Continuous-Time Causal Inference: Aligning Pearl's Do-Calculus with Itô SDEs

Introduction

In classical causal inference, Judea Pearl's structural causal models (SCMs) assume static, discrete functional relations of the form $X_i = f_i(\text{PA}_i) + U_i$. However, high-frequency alternative datasets and DePIN physical telemetry behave as continuous-time stochastic processes. To execute interventional routing decisions, we must generalize $\text{do}$-calculus to stochastic differential equations (SDEs) integrated via Itô calculus.

This article presents the mathematical alignment of Itô-Pearl Causal Manifolds, showing how structural interventions mutate the infinitesimal generator of the system and introduce second-order diffusion correction terms.

Stochastic Differential Equations as Continuous SCMs

Let the 158-dimensional state space trajectory $h_t \in \mathbb{R}^{158}$ be governed by a system of coupled Itô SDEs:

\[ dh_{t, j} = f_j(h_t) dt + g_j(h_t) dW_{t, j}, \quad j = 1, \dots, 158 \]

where $f_j(h_t)$ represents the drift (causal mechanism) determined by the parent nodes $\text{PA}_j$, and $dW_{t, j}$ are independent Brownian motion increments representing unobserved background factors.

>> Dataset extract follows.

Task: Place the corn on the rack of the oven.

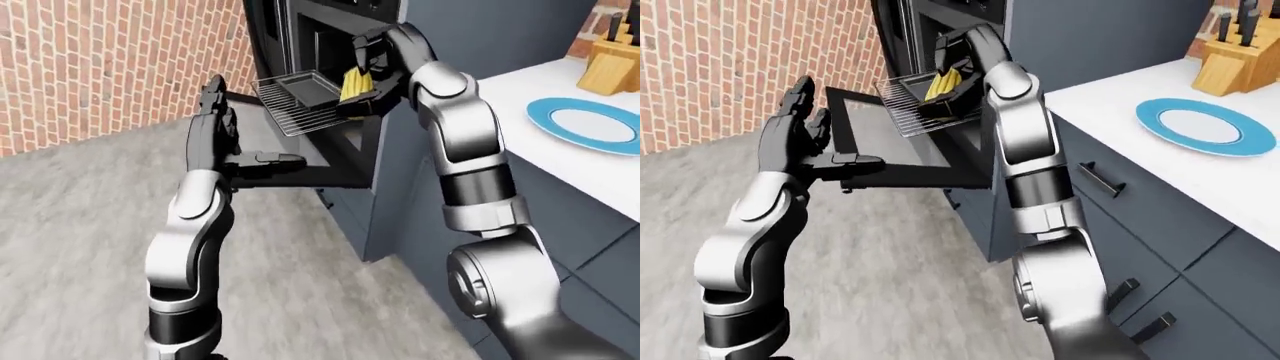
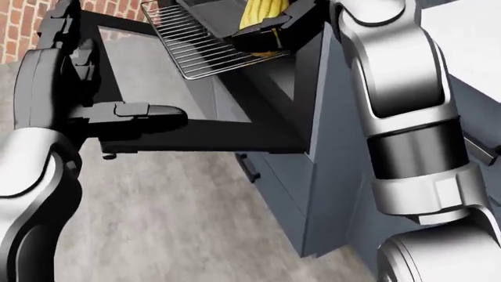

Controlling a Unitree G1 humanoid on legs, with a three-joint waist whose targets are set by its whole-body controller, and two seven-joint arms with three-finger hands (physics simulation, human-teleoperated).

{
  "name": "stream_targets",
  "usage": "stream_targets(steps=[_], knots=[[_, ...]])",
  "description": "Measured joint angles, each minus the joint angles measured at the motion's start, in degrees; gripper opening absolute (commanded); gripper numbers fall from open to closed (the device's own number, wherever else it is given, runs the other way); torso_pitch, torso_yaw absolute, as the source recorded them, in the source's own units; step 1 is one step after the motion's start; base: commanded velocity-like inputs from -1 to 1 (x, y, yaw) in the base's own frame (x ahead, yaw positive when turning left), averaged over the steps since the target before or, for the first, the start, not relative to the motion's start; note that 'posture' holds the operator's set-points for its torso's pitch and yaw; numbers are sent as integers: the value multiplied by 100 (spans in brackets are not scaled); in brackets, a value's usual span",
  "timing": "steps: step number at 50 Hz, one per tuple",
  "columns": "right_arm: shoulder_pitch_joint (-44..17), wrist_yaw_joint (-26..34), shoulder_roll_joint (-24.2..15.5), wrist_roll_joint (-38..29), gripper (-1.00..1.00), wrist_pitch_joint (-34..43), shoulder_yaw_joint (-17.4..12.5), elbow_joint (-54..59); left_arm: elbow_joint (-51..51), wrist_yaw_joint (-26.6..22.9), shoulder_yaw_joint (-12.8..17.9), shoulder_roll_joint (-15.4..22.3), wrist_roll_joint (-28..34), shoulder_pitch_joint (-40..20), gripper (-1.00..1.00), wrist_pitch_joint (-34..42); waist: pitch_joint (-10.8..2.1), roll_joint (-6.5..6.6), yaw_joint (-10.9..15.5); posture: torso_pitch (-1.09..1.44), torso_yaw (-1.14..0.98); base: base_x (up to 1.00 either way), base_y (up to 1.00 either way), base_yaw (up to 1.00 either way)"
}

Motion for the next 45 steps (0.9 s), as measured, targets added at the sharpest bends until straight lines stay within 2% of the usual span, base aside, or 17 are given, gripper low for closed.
stream_targets(steps=[4,8,12,16,17,18,21,23,27,29,31,33,34,37,41,44,45], knots=[[-26,-19,-12,-16,-100,-4,-14,-93,-84,-10,-15,1,-20,-18,100,-19,14,73,-27,0,0,22,4,0],[-33,4,51,6,-100,-15,57,-71,-25,10,43,27,2,14,100,-7,42,-9,54,0,0,23,5,0],[-20,54,101,44,-100,-14,131,0,60,46,93,35,45,64,100,30,109,27,108,0,0,23,5,0],[-79,44,42,29,-100,-35,58,90,16,35,48,29,43,-9,100,-6,117,-285,123,0,0,18,5,0],[-94,32,8,18,-100,-48,33,73,-7,26,31,5,36,-31,100,-33,98,-326,69,0,0,15,5,0],[-78,18,-11,5,-100,-67,8,60,-6,15,-5,-26,27,-6,100,-61,108,-281,18,0,0,14,5,0],[-25,-11,-48,-42,-100,-42,-42,162,104,-36,-113,-53,-24,44,100,-28,82,-333,-42,0,0,14,5,0],[-53,-11,-34,-54,-100,-9,-19,185,127,-45,-86,-41,-30,45,100,-5,68,-270,-24,0,0,14,5,0],[-89,8,-1,-33,-100,-67,16,77,51,-20,-22,-23,10,22,100,-62,99,-42,-2,0,0,14,5,0],[-87,8,2,-29,-100,-97,12,72,30,-19,-27,-24,17,11,100,-86,89,122,-34,0,0,14,5,0],[-107,4,7,-31,-100,-106,13,97,18,-21,-25,-17,14,-1,100,-83,36,372,-49,0,0,14,5,0],[-50,4,77,-26,-100,-114,56,80,39,-14,32,18,23,39,100,-76,79,272,16,0,0,14,5,0],[-25,22,108,-13,-100,-99,99,106,55,2,66,19,37,77,100,-55,93,284,33,0,0,14,5,0],[-10,65,128,15,-100,-37,140,186,117,31,88,20,62,79,100,4,50,196,48,0,0,13,7,0],[-79,29,105,0,-100,-79,79,124,41,19,58,21,46,29,100,-29,37,-78,57,0,0,11,14,0],[-111,11,85,1,-100,-142,63,43,-5,18,49,23,39,-25,100,-47,17,-421,78,0,0,10,23,0],[-69,10,58,4,-100,-166,49,17,-13,19,21,-27,40,-6,100,-64,38,-372,17,0,0,9,25,0]])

Defining the $\text{do}$-Operator on SDEs

An intervention $\text{do}(h_i = u)$ corresponds to a structural mutation of the SDE system. This action shears off all incoming causal links to variable $i$, forcing its state to $u$ and setting its differential to zero:

\[ dh_{t, i} = 0 \quad \text{with} \quad h_{0, i} = u \]

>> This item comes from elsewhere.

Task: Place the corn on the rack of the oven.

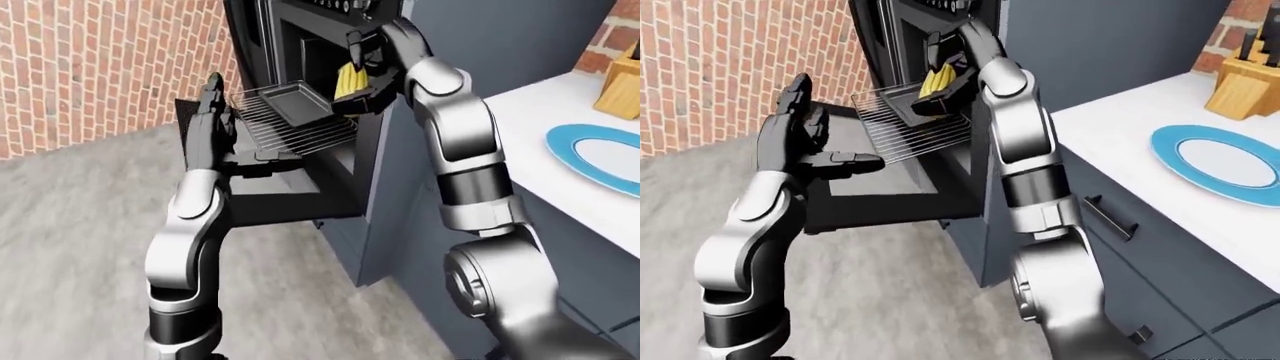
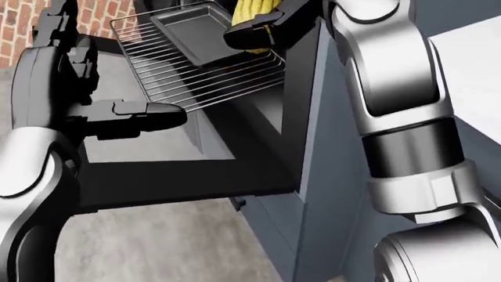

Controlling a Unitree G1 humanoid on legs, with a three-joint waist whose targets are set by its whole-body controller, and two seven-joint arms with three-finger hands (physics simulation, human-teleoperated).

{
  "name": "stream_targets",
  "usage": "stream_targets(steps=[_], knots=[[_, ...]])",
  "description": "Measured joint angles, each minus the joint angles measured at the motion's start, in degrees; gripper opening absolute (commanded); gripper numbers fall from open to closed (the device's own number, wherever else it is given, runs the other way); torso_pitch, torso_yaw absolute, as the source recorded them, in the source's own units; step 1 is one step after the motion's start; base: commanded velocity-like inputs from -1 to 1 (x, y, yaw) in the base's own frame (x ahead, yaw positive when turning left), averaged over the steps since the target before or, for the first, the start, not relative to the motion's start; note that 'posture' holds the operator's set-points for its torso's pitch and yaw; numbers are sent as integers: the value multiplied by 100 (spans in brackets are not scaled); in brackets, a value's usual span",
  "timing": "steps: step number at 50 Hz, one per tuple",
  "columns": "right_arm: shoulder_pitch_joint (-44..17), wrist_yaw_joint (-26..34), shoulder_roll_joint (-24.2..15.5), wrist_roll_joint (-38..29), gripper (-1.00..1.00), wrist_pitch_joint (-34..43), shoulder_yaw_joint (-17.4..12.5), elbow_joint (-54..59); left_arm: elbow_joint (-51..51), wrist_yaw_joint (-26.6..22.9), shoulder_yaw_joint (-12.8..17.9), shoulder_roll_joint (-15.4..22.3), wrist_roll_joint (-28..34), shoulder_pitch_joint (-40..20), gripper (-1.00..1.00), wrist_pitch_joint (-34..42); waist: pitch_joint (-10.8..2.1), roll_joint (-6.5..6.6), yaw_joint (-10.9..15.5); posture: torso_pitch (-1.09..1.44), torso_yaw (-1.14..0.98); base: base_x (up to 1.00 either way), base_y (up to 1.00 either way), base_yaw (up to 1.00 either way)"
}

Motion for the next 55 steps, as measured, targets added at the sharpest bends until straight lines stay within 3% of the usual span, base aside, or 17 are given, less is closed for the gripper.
stream_targets(steps=[3,5,10,13,18,26,28,30,32,36,39,43,48,52,55], knots=[[105,-21,-43,-38,-100,85,-63,101,82,-40,-134,-38,-50,67,100,69,-20,-39,-74,0,0,9,26,0],[95,-29,-45,-58,-100,156,-59,129,93,-52,-122,-27,-63,54,100,110,-39,26,-68,0,0,9,25,0],[29,-27,-38,-43,-100,101,-53,84,-50,-25,-66,-16,-38,-3,100,74,18,407,-78,0,0,8,26,0],[-17,-33,-23,-42,-100,88,-40,92,-54,-33,-67,-4,-43,-14,100,50,-39,781,-91,0,0,8,26,0],[30,42,99,24,-100,90,113,169,108,14,73,39,19,92,100,72,-10,592,14,0,0,8,28,0],[-117,6,8,1,-100,47,4,92,31,-6,5,26,-1,9,100,19,-7,-52,21,0,0,8,33,0],[-50,1,-30,-5,-100,26,-29,95,50,-17,-64,-32,-13,47,100,0,21,26,-71,0,0,8,33,0],[-9,-6,-60,-30,-100,79,-60,184,94,-46,-131,-50,-49,72,100,56,-30,-26,-84,0,0,7,33,0],[-25,-12,-64,-48,-100,137,-59,214,61,-54,-119,-42,-70,56,100,123,-55,17,-70,0,0,9,32,0],[-54,-16,-51,-39,-100,92,-53,122,-23,-40,-62,-18,-55,-7,100,60,19,355,-82,0,0,8,30,0],[-80,-25,-36,-32,-100,60,-49,129,-25,-36,-57,-6,-49,-25,100,35,-20,759,-93,0,0,8,29,0],[49,20,101,21,-100,56,98,151,79,6,60,37,-1,91,100,74,12,683,18,0,0,7,25,0],[36,19,45,19,-100,95,32,130,53,2,14,29,3,47,100,77,-14,404,-2,0,0,8,16,0],[-2,-21,34,5,-100,44,7,76,48,-17,3,27,-8,43,100,44,-78,397,11,0,0,7,0,0],[-8,-18,45,22,-100,5,25,80,34,-9,18,33,2,38,100,40,-88,313,41,0,0,8,0,0]])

For all downstream variables $j \neq i$, their equations remain intact but are evaluated on the intervened state space:

\[ dh_{t, j} = f_j(h_t \setminus h_i, u) dt + g_j(h_t \setminus h_i, u) dW_{t, j} \]

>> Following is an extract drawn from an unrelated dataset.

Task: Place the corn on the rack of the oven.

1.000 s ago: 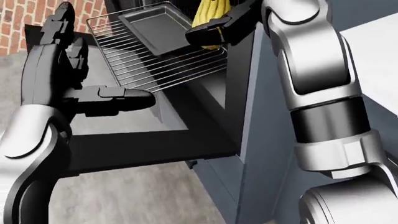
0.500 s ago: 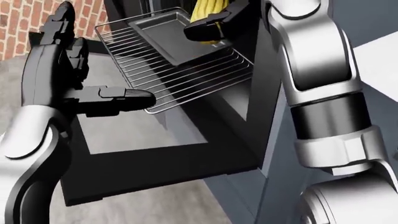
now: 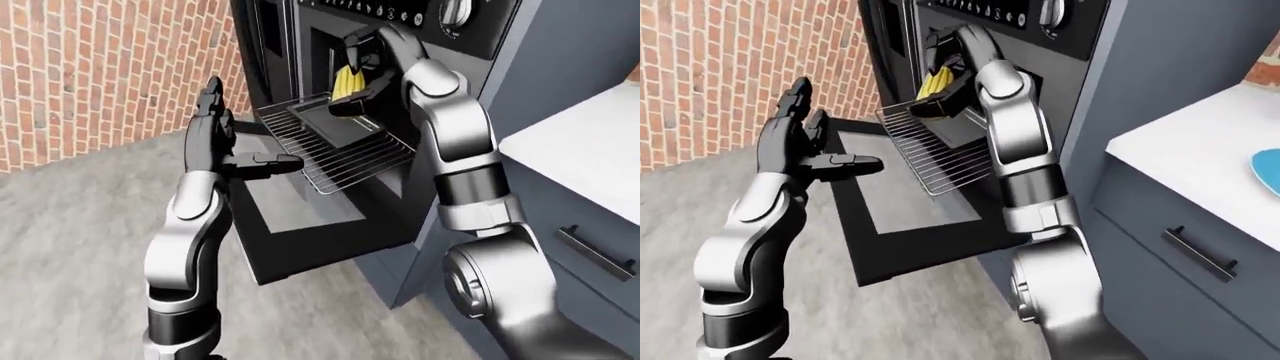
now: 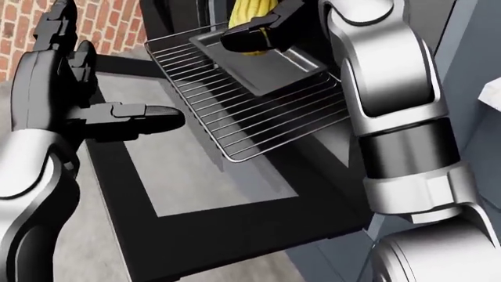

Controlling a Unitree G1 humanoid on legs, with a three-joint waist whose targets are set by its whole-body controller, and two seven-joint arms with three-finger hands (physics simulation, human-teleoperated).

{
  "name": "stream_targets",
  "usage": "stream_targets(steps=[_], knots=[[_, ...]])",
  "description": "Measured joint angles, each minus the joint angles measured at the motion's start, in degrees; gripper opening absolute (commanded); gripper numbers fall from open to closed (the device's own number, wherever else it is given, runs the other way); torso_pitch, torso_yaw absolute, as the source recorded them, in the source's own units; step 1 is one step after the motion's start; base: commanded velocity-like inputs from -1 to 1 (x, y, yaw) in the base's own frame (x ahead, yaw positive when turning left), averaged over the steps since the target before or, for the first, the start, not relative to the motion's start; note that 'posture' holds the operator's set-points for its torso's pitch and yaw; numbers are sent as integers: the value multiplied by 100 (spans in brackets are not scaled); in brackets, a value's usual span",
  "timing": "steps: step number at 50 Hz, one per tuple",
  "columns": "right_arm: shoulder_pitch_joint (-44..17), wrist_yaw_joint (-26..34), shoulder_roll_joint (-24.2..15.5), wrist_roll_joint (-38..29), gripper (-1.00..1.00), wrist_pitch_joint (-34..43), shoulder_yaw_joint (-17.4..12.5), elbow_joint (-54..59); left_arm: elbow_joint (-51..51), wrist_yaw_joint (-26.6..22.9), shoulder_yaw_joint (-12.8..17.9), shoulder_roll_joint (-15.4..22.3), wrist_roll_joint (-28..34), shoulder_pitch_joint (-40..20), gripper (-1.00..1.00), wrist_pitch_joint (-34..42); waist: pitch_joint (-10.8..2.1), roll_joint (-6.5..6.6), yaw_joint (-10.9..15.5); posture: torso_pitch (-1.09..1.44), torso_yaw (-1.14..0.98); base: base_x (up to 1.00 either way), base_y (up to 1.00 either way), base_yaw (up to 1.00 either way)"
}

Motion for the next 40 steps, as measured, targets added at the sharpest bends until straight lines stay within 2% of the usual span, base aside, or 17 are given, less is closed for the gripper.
stream_targets(steps=[3,5,6,8,11,14,18,20,21,23,26,31,34,38,40], knots=[[12,11,7,13,-100,20,15,10,-12,7,10,4,10,4,100,-1,22,-142,37,0,0,7,0,0],[21,15,-1,15,-100,47,13,1,-20,9,7,4,15,-8,100,2,34,-308,53,0,0,7,0,0],[25,15,-20,15,-100,51,3,-6,-19,8,-4,-14,18,-16,100,-12,36,-346,42,0,0,7,0,0],[85,1,-68,-2,-100,63,-51,-8,18,-12,-96,-65,2,16,100,-6,107,-210,-36,0,0,8,0,0],[133,-27,-112,-44,-100,132,-105,93,65,-60,-177,-82,-41,28,100,39,106,-211,-67,0,0,8,0,0],[73,-26,-108,-52,-100,145,-87,87,14,-57,-127,-66,-31,-9,100,50,113,-82,-41,0,0,8,0,0],[8,-16,-101,-26,-100,73,-77,-3,-34,-49,-101,-59,0,-28,100,-29,109,181,-63,0,0,7,0,0],[-48,-12,-100,-20,-100,50,-70,12,-40,-50,-93,-52,4,-34,100,-35,62,423,-76,0,0,6,0,0],[-39,-16,-57,-19,-100,32,-57,7,-27,-52,-67,-22,7,-8,100,-42,83,338,-43,0,0,7,0,0],[-4,17,-5,9,-100,26,23,67,28,-32,-3,-15,33,57,100,-13,119,323,4,0,0,6,0,0],[28,58,-1,35,-100,59,48,141,86,-17,21,-6,59,57,100,22,64,240,2,0,0,6,0,0],[-20,31,-54,3,-100,89,-11,-17,-24,-29,11,14,33,-43,100,66,77,-79,9,0,0,6,0,0],[-65,39,-68,-3,-100,95,-14,-78,34,-21,66,101,10,-280,100,160,23,-389,15,0,0,6,0,0],[-22,0,-118,-30,-100,89,-100,-83,117,-72,4,183,-36,-427,100,205,140,-83,-68,0,0,5,0,0],[23,-15,-120,-49,-100,145,-104,-17,160,-106,-1,236,-50,-457,100,276,176,21,-77,0,0,5,0,0]])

The Itô-Pearl Alignment Theorem

For any downstream target variable $Y_t = \Phi(h_t)$, the evolution of the interventional expectation $E[\Phi(h_t) \mid \text{do}(h_i = u)]$ depends on the infinitesimal generator of the mutated process. By Itô's Lemma, the differential $d\Phi(h_t)$ under the mutated dynamics is:

\[ d\Phi(h_t) = \left( \mathcal{A}_{\text{do}(i)} \Phi(h_t) \right) dt + \sum_{j \neq i} g_j(h_t) \frac{\partial \Phi}{\partial h_j} dW_{t, j} \]

where $\mathcal{A}_{\text{do}(i)}$ is the mutated infinitesimal generator:

\[ \mathcal{A}_{\text{do}(i)} = \sum_{j \neq i} f_j(h_t) \frac{\partial}{\partial h_{j}} + \frac{1}{2} \sum_{j \neq i} g_j(h_t)^2 \frac{\partial^2}{\partial h_{j}^2} \]

The second-order term $\frac{1}{2} g_j^2 \frac{\partial^2 \Phi}{\partial h_j^2}$ acts as the stochastic causal correction. Neglecting this term introduces a structural bias in interventional predictions proportional to the local quadratic variation of the parent nodes.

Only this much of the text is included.